• Prompt:
Reply with one number: the count of lines in the data that hold the string "black".

**** Records supplied ****

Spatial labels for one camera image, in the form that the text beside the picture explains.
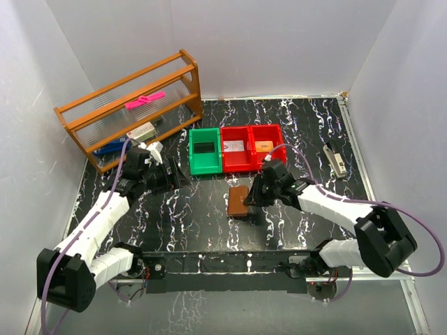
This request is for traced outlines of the brown leather card holder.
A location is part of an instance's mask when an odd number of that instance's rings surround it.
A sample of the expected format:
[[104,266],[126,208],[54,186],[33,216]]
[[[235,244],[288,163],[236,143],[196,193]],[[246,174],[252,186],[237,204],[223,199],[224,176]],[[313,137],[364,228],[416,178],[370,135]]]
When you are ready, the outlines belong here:
[[234,186],[229,188],[227,216],[236,219],[246,219],[249,215],[249,208],[244,204],[249,194],[247,186]]

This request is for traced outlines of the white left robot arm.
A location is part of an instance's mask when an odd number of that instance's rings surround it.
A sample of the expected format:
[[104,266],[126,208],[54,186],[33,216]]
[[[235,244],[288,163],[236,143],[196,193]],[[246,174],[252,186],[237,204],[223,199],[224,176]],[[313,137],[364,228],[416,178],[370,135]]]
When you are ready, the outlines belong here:
[[145,266],[137,246],[119,242],[104,255],[98,255],[98,250],[144,193],[167,193],[189,184],[174,157],[162,158],[157,149],[129,149],[81,223],[54,249],[39,253],[36,272],[41,302],[80,313],[91,304],[96,290],[114,277],[142,276]]

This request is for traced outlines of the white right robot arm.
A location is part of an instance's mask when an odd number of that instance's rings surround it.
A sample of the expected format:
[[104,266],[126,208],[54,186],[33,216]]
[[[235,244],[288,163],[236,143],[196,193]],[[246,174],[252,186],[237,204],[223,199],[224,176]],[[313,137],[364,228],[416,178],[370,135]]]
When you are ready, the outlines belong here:
[[265,162],[255,176],[244,205],[267,207],[277,200],[316,214],[354,235],[354,239],[320,243],[295,269],[326,277],[338,267],[366,267],[387,278],[418,248],[396,210],[341,198],[310,179],[296,179],[281,160],[274,159]]

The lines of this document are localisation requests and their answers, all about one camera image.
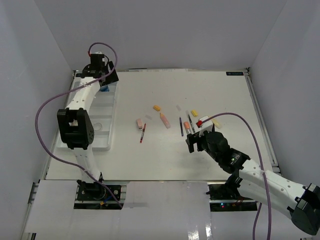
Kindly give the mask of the orange capped highlighter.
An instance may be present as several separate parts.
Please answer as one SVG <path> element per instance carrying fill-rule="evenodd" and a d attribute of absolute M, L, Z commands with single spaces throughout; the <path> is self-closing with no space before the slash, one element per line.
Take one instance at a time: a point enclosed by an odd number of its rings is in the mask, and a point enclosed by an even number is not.
<path fill-rule="evenodd" d="M 184 125 L 184 128 L 185 128 L 186 134 L 187 134 L 187 135 L 188 135 L 188 134 L 191 134 L 192 131 L 191 131 L 191 127 L 190 127 L 189 122 L 188 122 L 188 121 L 185 121 L 185 122 L 183 123 L 183 125 Z"/>

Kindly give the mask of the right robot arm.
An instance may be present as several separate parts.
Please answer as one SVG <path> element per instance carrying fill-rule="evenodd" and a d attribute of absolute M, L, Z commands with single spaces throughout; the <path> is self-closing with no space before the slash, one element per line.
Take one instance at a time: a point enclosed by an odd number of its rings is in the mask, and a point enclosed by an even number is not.
<path fill-rule="evenodd" d="M 268 225 L 272 210 L 282 213 L 304 233 L 315 236 L 320 229 L 320 188 L 310 183 L 290 181 L 264 168 L 263 162 L 230 147 L 222 133 L 215 130 L 212 118 L 204 116 L 196 123 L 198 132 L 186 136 L 188 151 L 206 152 L 230 176 L 224 184 L 226 195 L 240 196 L 266 205 Z"/>

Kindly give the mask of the yellow cap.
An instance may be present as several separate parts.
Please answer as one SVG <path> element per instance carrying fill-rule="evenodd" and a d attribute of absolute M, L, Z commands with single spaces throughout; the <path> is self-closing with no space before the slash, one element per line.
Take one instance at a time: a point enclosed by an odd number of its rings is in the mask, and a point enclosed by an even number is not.
<path fill-rule="evenodd" d="M 157 112 L 159 112 L 161 110 L 161 108 L 158 105 L 154 105 L 153 109 L 156 110 Z"/>
<path fill-rule="evenodd" d="M 194 116 L 194 117 L 197 117 L 199 114 L 196 110 L 191 110 L 191 114 Z"/>

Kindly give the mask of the clear pen cap right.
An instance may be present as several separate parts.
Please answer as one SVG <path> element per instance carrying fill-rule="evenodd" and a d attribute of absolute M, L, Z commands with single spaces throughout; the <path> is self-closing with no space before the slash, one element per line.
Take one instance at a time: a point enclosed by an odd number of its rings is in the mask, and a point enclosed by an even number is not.
<path fill-rule="evenodd" d="M 179 112 L 181 111 L 181 107 L 178 104 L 176 105 L 176 108 Z"/>

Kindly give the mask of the black logo sticker right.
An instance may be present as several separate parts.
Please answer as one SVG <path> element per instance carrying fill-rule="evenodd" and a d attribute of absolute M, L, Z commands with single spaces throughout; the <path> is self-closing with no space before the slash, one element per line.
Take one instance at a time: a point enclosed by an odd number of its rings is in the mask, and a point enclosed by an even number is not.
<path fill-rule="evenodd" d="M 243 76 L 244 73 L 242 71 L 227 71 L 227 76 Z"/>

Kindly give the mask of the black gel pen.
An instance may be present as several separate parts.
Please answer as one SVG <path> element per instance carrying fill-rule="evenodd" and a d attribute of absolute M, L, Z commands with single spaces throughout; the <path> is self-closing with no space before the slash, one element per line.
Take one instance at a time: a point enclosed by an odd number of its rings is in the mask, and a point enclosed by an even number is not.
<path fill-rule="evenodd" d="M 190 116 L 190 113 L 188 110 L 185 111 L 186 112 L 186 115 L 187 115 L 187 118 L 188 118 L 188 121 L 189 121 L 189 124 L 190 124 L 190 127 L 192 129 L 192 132 L 195 133 L 195 128 L 194 128 L 194 124 L 192 122 L 192 119 L 191 119 L 191 116 Z"/>

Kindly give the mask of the yellow cap right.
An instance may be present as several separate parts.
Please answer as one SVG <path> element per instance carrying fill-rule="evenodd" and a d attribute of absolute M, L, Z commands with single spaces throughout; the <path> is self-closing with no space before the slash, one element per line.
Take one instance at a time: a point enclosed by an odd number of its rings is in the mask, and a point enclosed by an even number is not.
<path fill-rule="evenodd" d="M 191 110 L 191 114 L 194 116 L 194 117 L 197 117 L 199 114 L 196 110 Z"/>

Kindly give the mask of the pink mini stapler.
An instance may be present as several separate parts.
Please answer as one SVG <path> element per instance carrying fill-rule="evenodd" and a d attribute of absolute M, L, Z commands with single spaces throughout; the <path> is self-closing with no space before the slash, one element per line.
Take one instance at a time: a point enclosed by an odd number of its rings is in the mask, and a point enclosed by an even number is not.
<path fill-rule="evenodd" d="M 136 124 L 137 124 L 138 129 L 139 129 L 140 131 L 142 131 L 143 128 L 144 128 L 144 123 L 143 123 L 143 121 L 142 121 L 141 118 L 138 118 L 138 119 L 136 120 Z"/>

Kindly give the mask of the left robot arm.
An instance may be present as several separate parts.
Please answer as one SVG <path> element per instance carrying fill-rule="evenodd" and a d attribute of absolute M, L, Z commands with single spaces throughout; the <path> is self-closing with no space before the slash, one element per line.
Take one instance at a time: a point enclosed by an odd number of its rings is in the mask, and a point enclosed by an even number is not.
<path fill-rule="evenodd" d="M 93 183 L 100 180 L 102 173 L 96 163 L 92 143 L 95 138 L 94 126 L 89 116 L 90 107 L 102 87 L 119 80 L 114 63 L 101 51 L 90 53 L 90 63 L 79 77 L 79 89 L 74 92 L 69 104 L 57 112 L 60 138 L 75 156 L 81 167 L 81 180 Z"/>

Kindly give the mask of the small clear tape roll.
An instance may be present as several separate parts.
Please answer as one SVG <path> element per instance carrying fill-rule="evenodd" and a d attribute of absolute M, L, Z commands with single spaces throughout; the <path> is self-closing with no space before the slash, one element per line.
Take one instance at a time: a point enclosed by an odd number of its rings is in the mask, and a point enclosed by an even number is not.
<path fill-rule="evenodd" d="M 101 131 L 103 129 L 103 125 L 100 122 L 96 122 L 93 125 L 93 129 L 95 132 Z"/>

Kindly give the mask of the blue cleaning gel jar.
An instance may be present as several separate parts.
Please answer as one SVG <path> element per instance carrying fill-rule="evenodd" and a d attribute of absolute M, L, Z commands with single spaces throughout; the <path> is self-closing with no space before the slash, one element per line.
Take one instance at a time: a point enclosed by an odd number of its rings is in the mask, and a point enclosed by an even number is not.
<path fill-rule="evenodd" d="M 100 87 L 100 92 L 109 92 L 110 91 L 110 88 L 108 85 L 104 85 L 104 86 L 101 86 Z"/>

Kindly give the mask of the red gel pen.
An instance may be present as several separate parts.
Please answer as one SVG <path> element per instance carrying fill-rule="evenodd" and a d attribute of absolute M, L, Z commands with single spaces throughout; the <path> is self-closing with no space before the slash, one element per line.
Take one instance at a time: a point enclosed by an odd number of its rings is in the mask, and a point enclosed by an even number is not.
<path fill-rule="evenodd" d="M 145 134 L 145 131 L 146 131 L 146 126 L 147 126 L 147 124 L 145 123 L 143 125 L 143 128 L 142 128 L 142 133 L 141 133 L 141 137 L 140 137 L 140 141 L 139 141 L 140 143 L 143 142 L 144 134 Z"/>

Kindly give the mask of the white compartment tray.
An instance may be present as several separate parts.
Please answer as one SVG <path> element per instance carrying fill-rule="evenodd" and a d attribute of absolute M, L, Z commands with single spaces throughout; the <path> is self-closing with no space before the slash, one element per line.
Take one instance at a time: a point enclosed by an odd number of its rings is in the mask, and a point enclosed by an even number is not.
<path fill-rule="evenodd" d="M 111 83 L 109 92 L 98 91 L 92 101 L 90 109 L 87 111 L 92 126 L 101 123 L 101 131 L 95 131 L 92 149 L 94 151 L 108 151 L 112 144 L 113 125 L 115 120 L 115 110 L 118 97 L 118 84 Z"/>

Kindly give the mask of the pink highlighter uncapped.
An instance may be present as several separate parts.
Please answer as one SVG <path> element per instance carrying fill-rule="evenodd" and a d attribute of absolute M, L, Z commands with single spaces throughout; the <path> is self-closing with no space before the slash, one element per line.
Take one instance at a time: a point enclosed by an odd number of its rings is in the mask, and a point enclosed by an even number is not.
<path fill-rule="evenodd" d="M 170 125 L 168 119 L 166 118 L 166 116 L 163 113 L 160 113 L 159 115 L 160 115 L 160 119 L 162 120 L 162 122 L 165 125 L 165 127 L 167 129 L 169 129 L 171 127 L 171 125 Z"/>

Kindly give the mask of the aluminium table rail right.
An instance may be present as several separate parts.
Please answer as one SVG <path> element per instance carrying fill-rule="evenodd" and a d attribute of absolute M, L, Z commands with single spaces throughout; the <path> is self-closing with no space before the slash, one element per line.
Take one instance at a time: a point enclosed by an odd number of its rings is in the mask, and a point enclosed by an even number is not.
<path fill-rule="evenodd" d="M 273 149 L 266 125 L 265 125 L 265 121 L 263 119 L 263 115 L 262 115 L 262 112 L 261 112 L 261 109 L 260 109 L 260 106 L 258 103 L 258 99 L 257 99 L 255 91 L 254 91 L 254 86 L 253 86 L 253 82 L 252 82 L 252 78 L 251 78 L 250 69 L 251 69 L 250 67 L 245 68 L 243 73 L 244 73 L 244 76 L 246 79 L 247 87 L 248 87 L 248 90 L 249 90 L 249 93 L 250 93 L 250 96 L 251 96 L 251 99 L 253 102 L 253 106 L 254 106 L 254 109 L 256 112 L 258 122 L 259 122 L 260 130 L 262 132 L 264 145 L 266 147 L 266 151 L 267 151 L 268 158 L 269 158 L 269 161 L 270 161 L 270 164 L 272 167 L 272 171 L 275 174 L 282 177 L 283 175 L 282 175 L 279 163 L 277 161 L 277 158 L 276 158 L 276 155 L 275 155 L 275 152 L 274 152 L 274 149 Z"/>

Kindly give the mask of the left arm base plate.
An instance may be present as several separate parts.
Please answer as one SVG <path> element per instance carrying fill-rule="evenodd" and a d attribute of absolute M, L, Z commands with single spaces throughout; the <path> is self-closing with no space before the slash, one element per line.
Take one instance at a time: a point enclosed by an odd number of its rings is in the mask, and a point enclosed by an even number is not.
<path fill-rule="evenodd" d="M 100 184 L 77 180 L 77 191 L 73 208 L 76 210 L 121 210 L 122 186 L 107 185 L 112 194 Z"/>

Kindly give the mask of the purple gel pen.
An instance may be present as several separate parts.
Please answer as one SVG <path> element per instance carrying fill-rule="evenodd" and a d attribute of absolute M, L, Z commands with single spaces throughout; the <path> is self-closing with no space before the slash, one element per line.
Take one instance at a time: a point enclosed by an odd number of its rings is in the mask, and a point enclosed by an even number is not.
<path fill-rule="evenodd" d="M 182 122 L 182 118 L 179 116 L 179 127 L 180 127 L 180 133 L 181 136 L 184 136 L 184 130 L 183 130 L 183 122 Z"/>

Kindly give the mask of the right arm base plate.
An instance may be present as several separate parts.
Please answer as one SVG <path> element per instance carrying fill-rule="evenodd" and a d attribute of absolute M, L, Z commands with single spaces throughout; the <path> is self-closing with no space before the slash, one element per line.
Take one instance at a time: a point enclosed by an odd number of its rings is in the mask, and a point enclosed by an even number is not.
<path fill-rule="evenodd" d="M 241 179 L 230 176 L 226 181 L 208 181 L 209 207 L 211 212 L 252 212 L 257 211 L 255 200 L 239 193 Z"/>

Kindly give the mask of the yellow cap left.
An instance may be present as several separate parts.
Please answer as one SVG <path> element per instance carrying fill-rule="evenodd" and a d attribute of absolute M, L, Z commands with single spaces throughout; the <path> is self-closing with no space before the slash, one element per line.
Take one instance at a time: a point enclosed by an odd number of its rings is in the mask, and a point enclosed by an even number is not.
<path fill-rule="evenodd" d="M 161 110 L 161 108 L 158 105 L 154 105 L 153 109 L 156 110 L 157 112 L 159 112 Z"/>

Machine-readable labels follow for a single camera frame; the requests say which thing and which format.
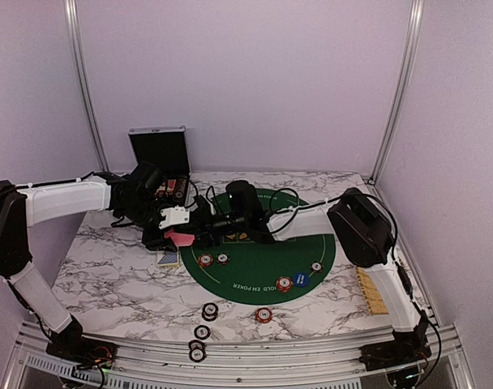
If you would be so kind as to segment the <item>red-backed playing card deck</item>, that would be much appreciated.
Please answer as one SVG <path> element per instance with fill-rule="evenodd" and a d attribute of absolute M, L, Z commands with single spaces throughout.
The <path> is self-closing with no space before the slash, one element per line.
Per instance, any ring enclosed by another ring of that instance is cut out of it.
<path fill-rule="evenodd" d="M 192 246 L 195 241 L 195 236 L 187 233 L 178 233 L 174 230 L 165 232 L 164 237 L 170 239 L 176 247 Z"/>

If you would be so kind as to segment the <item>small orange chip pile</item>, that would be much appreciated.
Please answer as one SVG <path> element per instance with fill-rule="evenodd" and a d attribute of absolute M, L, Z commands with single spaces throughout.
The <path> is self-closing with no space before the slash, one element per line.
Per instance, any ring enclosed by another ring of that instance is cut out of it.
<path fill-rule="evenodd" d="M 288 276 L 281 276 L 276 281 L 276 288 L 278 291 L 282 293 L 287 293 L 291 290 L 293 286 L 293 281 Z"/>
<path fill-rule="evenodd" d="M 209 267 L 213 263 L 213 257 L 210 254 L 202 254 L 198 257 L 197 263 L 200 267 Z"/>

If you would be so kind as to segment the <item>dark chips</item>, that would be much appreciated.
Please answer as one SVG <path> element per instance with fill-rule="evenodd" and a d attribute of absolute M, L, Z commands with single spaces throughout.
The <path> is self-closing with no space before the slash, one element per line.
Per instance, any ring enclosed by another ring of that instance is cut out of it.
<path fill-rule="evenodd" d="M 216 262 L 220 265 L 225 265 L 230 261 L 230 257 L 226 253 L 219 253 L 216 256 Z"/>

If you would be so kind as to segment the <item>dark brown chip stack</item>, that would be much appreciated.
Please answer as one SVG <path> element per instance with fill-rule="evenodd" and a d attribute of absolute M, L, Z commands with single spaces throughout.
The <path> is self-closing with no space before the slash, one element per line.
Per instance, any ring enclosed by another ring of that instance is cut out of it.
<path fill-rule="evenodd" d="M 202 318 L 205 321 L 211 322 L 216 320 L 218 314 L 219 314 L 218 306 L 215 303 L 209 302 L 204 304 L 202 308 Z"/>

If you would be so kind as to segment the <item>orange red chip stack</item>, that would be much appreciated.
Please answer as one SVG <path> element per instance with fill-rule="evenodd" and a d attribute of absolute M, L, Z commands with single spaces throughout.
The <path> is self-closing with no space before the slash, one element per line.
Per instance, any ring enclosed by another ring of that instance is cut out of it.
<path fill-rule="evenodd" d="M 258 323 L 270 323 L 272 321 L 272 311 L 269 308 L 259 308 L 255 312 L 255 320 Z"/>

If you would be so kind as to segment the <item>blue small blind button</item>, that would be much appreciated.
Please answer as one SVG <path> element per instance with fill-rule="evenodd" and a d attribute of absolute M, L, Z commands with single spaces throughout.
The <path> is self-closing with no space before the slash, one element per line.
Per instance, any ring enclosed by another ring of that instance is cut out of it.
<path fill-rule="evenodd" d="M 307 287 L 311 280 L 310 277 L 304 272 L 295 273 L 292 277 L 293 285 L 299 288 Z"/>

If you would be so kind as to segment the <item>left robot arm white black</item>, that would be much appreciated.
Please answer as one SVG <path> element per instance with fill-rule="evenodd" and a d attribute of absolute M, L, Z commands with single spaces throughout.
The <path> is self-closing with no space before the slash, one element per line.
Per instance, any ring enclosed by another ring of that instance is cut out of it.
<path fill-rule="evenodd" d="M 141 163 L 123 176 L 100 172 L 51 183 L 15 186 L 0 182 L 0 276 L 49 329 L 62 332 L 57 346 L 71 360 L 83 360 L 89 354 L 89 342 L 67 329 L 74 319 L 33 264 L 28 228 L 64 216 L 112 210 L 160 236 L 190 219 L 184 206 L 171 206 L 156 198 L 163 181 L 155 166 Z"/>

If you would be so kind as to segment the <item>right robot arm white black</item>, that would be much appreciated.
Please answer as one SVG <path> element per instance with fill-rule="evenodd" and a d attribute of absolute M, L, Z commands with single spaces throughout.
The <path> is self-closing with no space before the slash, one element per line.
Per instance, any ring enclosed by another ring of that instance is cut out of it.
<path fill-rule="evenodd" d="M 287 190 L 229 183 L 193 216 L 195 243 L 182 252 L 189 274 L 210 293 L 252 306 L 280 304 L 316 288 L 339 254 L 364 269 L 388 309 L 388 355 L 407 362 L 420 349 L 427 321 L 405 269 L 394 258 L 392 219 L 357 188 L 309 204 Z"/>

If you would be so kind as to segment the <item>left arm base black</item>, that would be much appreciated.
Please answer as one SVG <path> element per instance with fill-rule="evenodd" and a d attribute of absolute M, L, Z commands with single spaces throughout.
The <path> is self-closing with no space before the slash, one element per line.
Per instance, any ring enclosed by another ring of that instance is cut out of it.
<path fill-rule="evenodd" d="M 117 345 L 109 341 L 86 337 L 82 325 L 71 316 L 71 321 L 62 331 L 49 332 L 46 352 L 54 357 L 74 361 L 84 366 L 111 366 L 116 356 Z"/>

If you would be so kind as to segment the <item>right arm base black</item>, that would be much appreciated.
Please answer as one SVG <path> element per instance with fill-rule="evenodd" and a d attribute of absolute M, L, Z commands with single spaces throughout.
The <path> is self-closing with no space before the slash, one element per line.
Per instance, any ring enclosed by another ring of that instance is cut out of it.
<path fill-rule="evenodd" d="M 393 331 L 392 340 L 364 345 L 359 362 L 367 371 L 374 371 L 428 358 L 432 352 L 427 344 L 427 328 L 426 322 L 420 322 L 411 332 Z"/>

****

• Answer for this exercise:
6